Web Generator

[email protected]

1 Description

This document describes my ideas for an ultimate website generator. I haven’t decided on a name yet.

2 Goals

The whole goal of this system is to make creating correctly-formatted websites and pages as painless as possible, applying the same transformation techniques used by software developers to generate complex pieces of software.

2.1 Automated Features

Computers are all about automation. If you wanted to do things manually, you wouldn’t need a computer.

2.1.1 Program Support

2.2 Source Formats

2.3 Output Formats

It should be capable of generating any kind of file format, really.
It should be capable of creating structured web hierarchies such as Debian/Ubuntu repositories.
It should not put “junk” files (temporary files, etc.) in the staging area; everything it puts there is something that you want to publish. Littering the staging area with things you don’t want published is a privacy hazard, and attempting to filter it (such as rsync’s “-C” cvs-exclude option) simply makes the sync tool more complicated, limits your choice of synchronization tools, and prohibits you from generating the files on your web server itself.
It should allow for arbitrary post-processing of the output files; this is an idiosyncracy of mine but can be useful if, for example, you want to change certain pieces of data such as embedded email addresses and URLs without going back and altering all the input files.

2.3.1 Hierarchies

It should be capable of generating web pages, directory hierachies, web sites, or hierarchies of web sites; in developing something, it is often the case that it starts out as a note or list item, becomes a web page, becomes multiple web pages, becomes a group of related things (often in a directory hierarchy), becomes a homepage, becomes a web site, becomes a hierarchy of virtual domains, etc.
You will note when editing a web page that you will often want to bring a section “up” in the hierarchy, group it with related items (bringing it “down”), or move it around; with HTML, this can be annoying since the heading tags are numbered, and so you must tediously change all the heading tags. Similarly, when editing text documents or source code with nested indentation, you often want to change the level of indentation. A sensible system will make such a common change easy; text editors such as vi and EMACS have commands for changing indentation levels. This web generation system should make restructuring the data in this manner as simple as possible.
In many cases, Makefiles are a good counter-example; typically, a Makefile will list subdirectories into which it should recurse. If you move a subdirectory to another location, you have to (remember to) edit two Makefiles, or else it doesn’t get built. We should avoid that kind of design.

2.4 Transfer Tools

It should emit everything into a staging area where it can be automatically transferred to the server using tools such as rsync or unison.
I have a couple of problems with rsync:

2.5 Free/Open Source

The tool should be free/open-source software, although it should be flexible enough to support any command-line tool, the way “make” can run any Unix program.
It should run on open-source operating systems, especially (but not exclusively) Linux.

2.6 Re-use

This is a huge undertaking, and therefore it should be capable of using existing tools which do part of the job.
It should leverage tools which are already familiar to software developers, such as make, shell scripts, and scripting languages such as python or ruby.

2.7 Flexibility

Since different users will have different desires in terms of input formats and tools, it should be an eminently modular system, that can be customized, extended, and used by a wide variety of authors.
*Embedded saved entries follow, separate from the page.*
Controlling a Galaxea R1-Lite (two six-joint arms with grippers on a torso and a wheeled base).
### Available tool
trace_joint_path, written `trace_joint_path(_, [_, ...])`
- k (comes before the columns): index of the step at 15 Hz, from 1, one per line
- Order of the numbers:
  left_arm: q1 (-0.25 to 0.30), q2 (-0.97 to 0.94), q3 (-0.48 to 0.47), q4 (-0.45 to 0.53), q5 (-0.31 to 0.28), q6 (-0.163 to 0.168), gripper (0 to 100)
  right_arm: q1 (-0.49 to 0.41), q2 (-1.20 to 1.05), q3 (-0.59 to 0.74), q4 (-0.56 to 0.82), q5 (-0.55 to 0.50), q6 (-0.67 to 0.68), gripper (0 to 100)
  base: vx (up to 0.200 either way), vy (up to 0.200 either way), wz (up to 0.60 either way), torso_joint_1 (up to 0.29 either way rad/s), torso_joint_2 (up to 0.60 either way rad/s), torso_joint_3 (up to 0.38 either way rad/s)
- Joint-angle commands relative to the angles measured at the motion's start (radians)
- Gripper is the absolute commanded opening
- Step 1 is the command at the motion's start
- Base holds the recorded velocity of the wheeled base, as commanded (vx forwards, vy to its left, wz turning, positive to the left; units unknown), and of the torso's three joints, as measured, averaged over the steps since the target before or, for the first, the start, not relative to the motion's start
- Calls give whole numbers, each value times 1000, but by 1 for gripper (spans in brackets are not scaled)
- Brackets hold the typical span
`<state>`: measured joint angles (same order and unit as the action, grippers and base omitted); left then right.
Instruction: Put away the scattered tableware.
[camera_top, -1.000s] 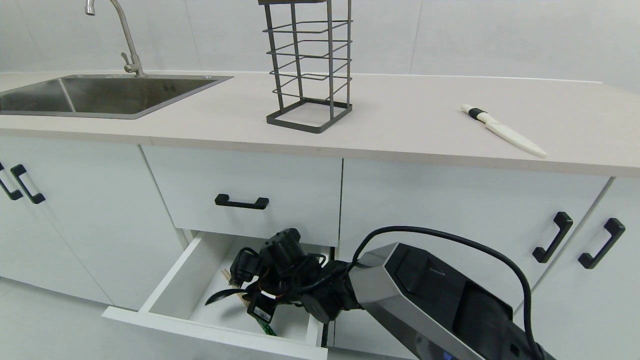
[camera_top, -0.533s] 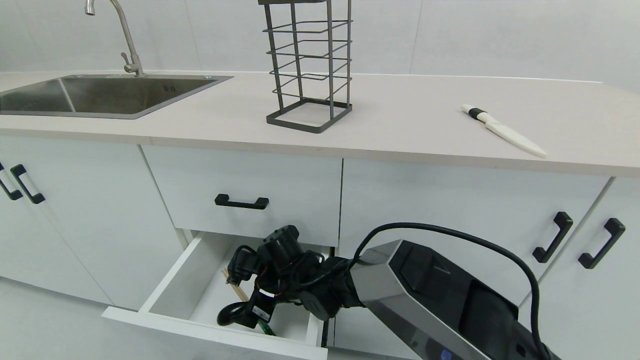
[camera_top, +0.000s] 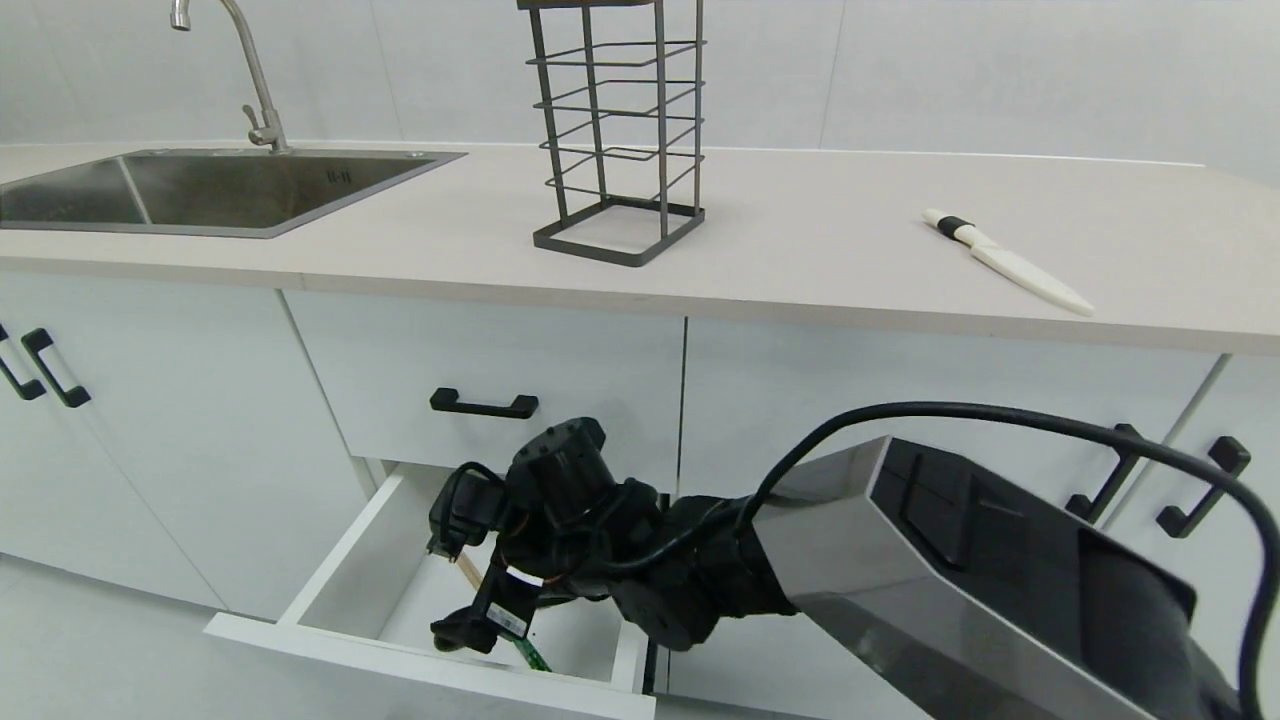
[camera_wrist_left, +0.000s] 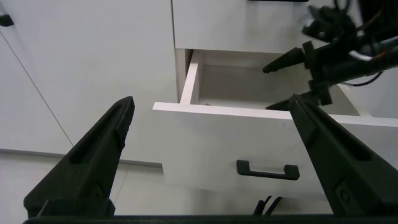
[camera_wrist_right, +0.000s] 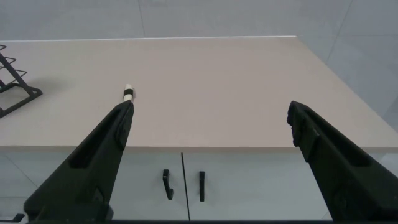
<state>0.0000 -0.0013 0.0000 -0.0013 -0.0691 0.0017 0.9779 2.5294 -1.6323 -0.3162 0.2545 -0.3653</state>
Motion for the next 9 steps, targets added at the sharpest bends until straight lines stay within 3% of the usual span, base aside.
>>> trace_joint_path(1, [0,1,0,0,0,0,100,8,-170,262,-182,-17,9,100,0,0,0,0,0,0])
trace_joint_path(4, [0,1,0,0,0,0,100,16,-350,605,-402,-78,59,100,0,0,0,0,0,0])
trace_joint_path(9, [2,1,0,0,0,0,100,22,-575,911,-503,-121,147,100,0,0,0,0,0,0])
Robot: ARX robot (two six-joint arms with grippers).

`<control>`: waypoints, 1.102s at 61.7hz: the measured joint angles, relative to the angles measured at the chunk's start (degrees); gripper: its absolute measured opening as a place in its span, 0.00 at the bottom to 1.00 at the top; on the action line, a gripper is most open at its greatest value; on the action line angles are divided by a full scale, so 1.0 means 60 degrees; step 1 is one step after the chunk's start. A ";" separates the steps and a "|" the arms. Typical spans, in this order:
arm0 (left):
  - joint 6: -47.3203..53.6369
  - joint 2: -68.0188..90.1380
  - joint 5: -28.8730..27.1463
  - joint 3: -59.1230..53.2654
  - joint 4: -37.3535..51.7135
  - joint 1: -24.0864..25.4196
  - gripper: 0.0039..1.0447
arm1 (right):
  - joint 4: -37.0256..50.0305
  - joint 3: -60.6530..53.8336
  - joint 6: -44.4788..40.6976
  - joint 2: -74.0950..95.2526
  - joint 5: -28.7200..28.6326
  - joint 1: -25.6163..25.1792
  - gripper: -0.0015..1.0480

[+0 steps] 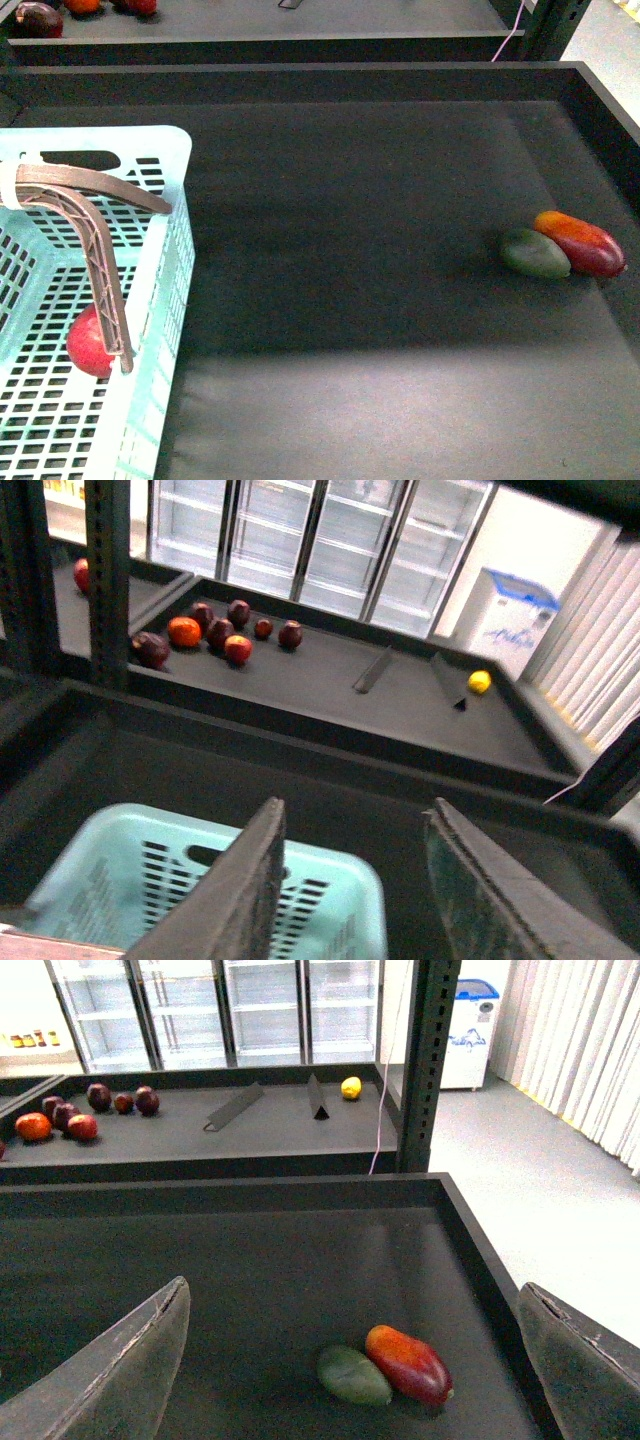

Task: Pick apple with right arm and hold basket with left

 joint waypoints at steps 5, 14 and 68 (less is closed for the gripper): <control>0.1053 -0.0364 0.0539 -0.0415 -0.0040 0.0306 0.23 | 0.0000 0.0000 0.0000 0.0000 0.0000 0.0000 0.92; 0.1668 -0.1111 0.0867 -0.0885 -0.0251 0.0907 0.03 | 0.0000 0.0000 0.0000 0.0000 0.0000 0.0000 0.92; 0.1854 -0.4921 0.0922 -0.1985 -0.2790 0.0914 0.03 | 0.0000 0.0000 0.0000 0.0000 -0.0004 0.0000 0.92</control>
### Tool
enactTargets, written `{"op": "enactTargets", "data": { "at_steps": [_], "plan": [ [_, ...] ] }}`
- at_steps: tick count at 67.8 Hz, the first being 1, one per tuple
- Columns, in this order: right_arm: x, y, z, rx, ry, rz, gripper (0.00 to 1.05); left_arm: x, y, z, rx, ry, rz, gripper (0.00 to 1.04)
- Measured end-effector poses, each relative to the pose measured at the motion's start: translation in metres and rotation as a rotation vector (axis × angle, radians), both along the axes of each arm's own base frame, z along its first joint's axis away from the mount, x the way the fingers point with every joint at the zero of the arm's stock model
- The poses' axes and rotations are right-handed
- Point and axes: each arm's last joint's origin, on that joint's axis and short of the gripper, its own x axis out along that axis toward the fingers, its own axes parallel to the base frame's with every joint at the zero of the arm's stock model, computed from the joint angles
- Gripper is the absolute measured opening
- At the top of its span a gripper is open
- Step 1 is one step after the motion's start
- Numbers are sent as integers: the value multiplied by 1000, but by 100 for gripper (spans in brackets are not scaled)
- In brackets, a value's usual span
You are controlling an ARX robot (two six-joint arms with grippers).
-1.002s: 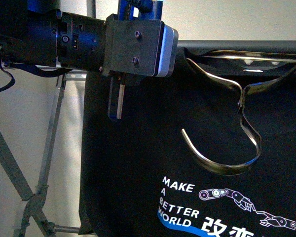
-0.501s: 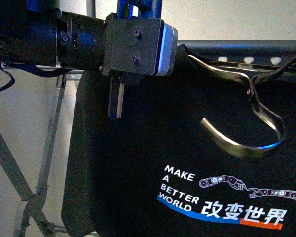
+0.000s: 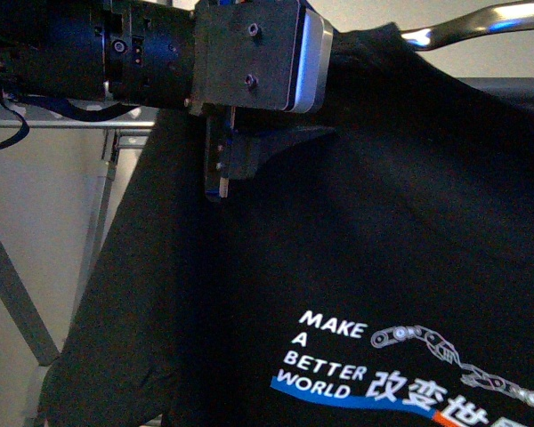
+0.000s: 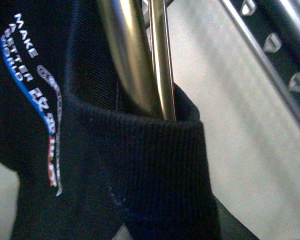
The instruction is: Hang clothes on hanger
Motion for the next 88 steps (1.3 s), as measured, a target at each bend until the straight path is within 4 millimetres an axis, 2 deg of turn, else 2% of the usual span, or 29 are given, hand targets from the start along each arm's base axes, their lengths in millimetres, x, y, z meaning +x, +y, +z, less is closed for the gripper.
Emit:
{"op": "enactTargets", "data": {
  "at_steps": [8, 13, 26, 43, 59, 62, 65, 68, 69, 72, 74, 78, 79, 84, 88],
  "plan": [
    [-14, -12, -15, 53, 170, -52, 7, 1, 1, 0, 0, 0, 6, 86],
    [-27, -20, -30, 95, 318, -88, 7, 1, 3, 0, 1, -2, 13, 100],
    [-36, -29, -44, 118, 436, -118, 7, 1, 3, 0, 1, -2, 13, 98],
    [-31, -32, -38, 266, 558, -153, 7, 2, 3, 0, -3, 3, 35, 98],
    [-20, -41, -51, 409, 664, -232, 7, 2, 3, 0, -4, 3, 46, 98],
    [-19, -43, -51, 415, 667, -247, 7, 8, 16, 10, -164, 127, 273, 98],
    [-16, -43, -51, 414, 655, -268, 7, 15, 34, 29, -456, 279, 518, 98],
    [-14, -44, -50, 439, 646, -289, 7, 20, 56, 49, -842, 472, 663, 98],
    [-13, -45, -49, 441, 643, -292, 7, 21, 60, 52, -878, 482, 682, 98],
    [-11, -46, -49, 463, 638, -320, 7, 23, 72, 60, -1110, 613, 702, 98],
    [-9, -47, -48, 476, 637, -334, 7, 24, 78, 64, -1188, 656, 719, 98],
    [-6, -47, -47, 528, 643, -377, 7, 28, 93, 67, -1458, 828, 725, 98],
    [-6, -47, -47, 537, 645, -383, 7, 28, 95, 67, -1475, 841, 734, 98],
    [-1, -44, -46, 606, 667, -427, 7, 30, 107, 59, -1743, 1017, 723, 98],
    [6, -44, -45, 666, 691, -470, 7, 29, 112, 51, -1844, 1136, 600, 98]
  ]
}}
As such, it should be easy to modify - no more difficult than a makefile or script.
The one constant is change - particularly in software, and particularly in web technologies. Therefore, it should be designed for the future, to adapt to new formats and transformation programs. There is no way to know exactly what the needs of users will be in, say, five years. There is a reason why nobody writes in Wordstar format any more, but makefiles and shell scripts are still around.

2.8 Self-Promotion

The marketing term for this might be “branding”, but that word makes me gag. Most people decide what programs to use based on what other people are using, especially people whom they respect and admire, or who are doing similar work. By (optionally) emitting a small, tactful link to this program, people reading web pages/sites generated by this system will become aware of it, saving them from re-inventing the wheel, or using inferior systems for authoring and generation. You’ll note that the tool I use for creating this page does a similar thing in the footer, and I think it’s great.

3 Anti-Goals

Do not be oriented towards GUIs... it is a website generator for software developers, not graphic designers.
It should work as automatically as possible, perhaps from a cron job, although some things (like PGP/GPG signing and rsync) may require minimal interaction for inputting passphrases - in that case, it should be a “fire and forget” system.
It should be designed to emit static content: HTML and other files designed to be stored in a file system, not a database. Writing secure server-side software is hard (really really hard), and I am a security weenie.
It should not be a huge, monolithic, hard-to-modify, “closed” system.
It should not involve any kind of domain-specific language or syntax unless the gains in efficiency outweigh the learning curve required.
It should not require writing excessive amounts of code; for example, it should not require mostly-similar Makefiles for every document you want to create. Efficiency is a primary goal, and doing a lot of repetitive work is stupid.
This software shouldn’t assume that you do everything its way. If you want to write raw HTML for part of your site, and the rest of it in something else, fine. People tend to start writing in one source format or with one system and migrate to others over time. This system shouldn’t make you convert all your previous stuff to its way of doing things, and it shouldn’t prevent you from easily migrating to another system in the future. In other words, it shouldn’t be a dick.